Lines holding the word "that" are the ones to copy from the data below.
(Beginning of Data segment)
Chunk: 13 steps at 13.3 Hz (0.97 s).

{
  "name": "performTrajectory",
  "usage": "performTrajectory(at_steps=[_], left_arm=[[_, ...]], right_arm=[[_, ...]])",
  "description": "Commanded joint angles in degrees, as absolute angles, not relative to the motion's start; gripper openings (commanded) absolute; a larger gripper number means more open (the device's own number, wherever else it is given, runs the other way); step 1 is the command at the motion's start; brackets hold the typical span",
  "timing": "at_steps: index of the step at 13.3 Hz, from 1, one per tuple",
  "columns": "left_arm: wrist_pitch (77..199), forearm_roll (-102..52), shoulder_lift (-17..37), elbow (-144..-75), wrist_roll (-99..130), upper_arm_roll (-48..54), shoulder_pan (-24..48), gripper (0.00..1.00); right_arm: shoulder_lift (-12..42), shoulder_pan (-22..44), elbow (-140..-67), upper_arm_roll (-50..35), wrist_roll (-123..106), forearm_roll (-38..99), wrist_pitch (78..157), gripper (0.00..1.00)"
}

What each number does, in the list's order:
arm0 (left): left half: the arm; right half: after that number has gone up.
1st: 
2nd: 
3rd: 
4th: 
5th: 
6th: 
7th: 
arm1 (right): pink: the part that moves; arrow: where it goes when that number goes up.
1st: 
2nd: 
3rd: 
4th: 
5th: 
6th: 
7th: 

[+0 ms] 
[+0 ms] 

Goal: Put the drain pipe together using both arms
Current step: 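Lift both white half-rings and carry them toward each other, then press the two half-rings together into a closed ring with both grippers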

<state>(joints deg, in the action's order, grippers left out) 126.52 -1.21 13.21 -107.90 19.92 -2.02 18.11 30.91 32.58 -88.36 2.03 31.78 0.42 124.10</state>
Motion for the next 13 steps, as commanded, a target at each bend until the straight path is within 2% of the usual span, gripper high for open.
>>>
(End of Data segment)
◆ Expected answer ◆
arm0 (left): left half: the arm; right half: after that number has gone up.
arm1 (right): pink: the part that moves; arrow: where it goes when that number goes up.

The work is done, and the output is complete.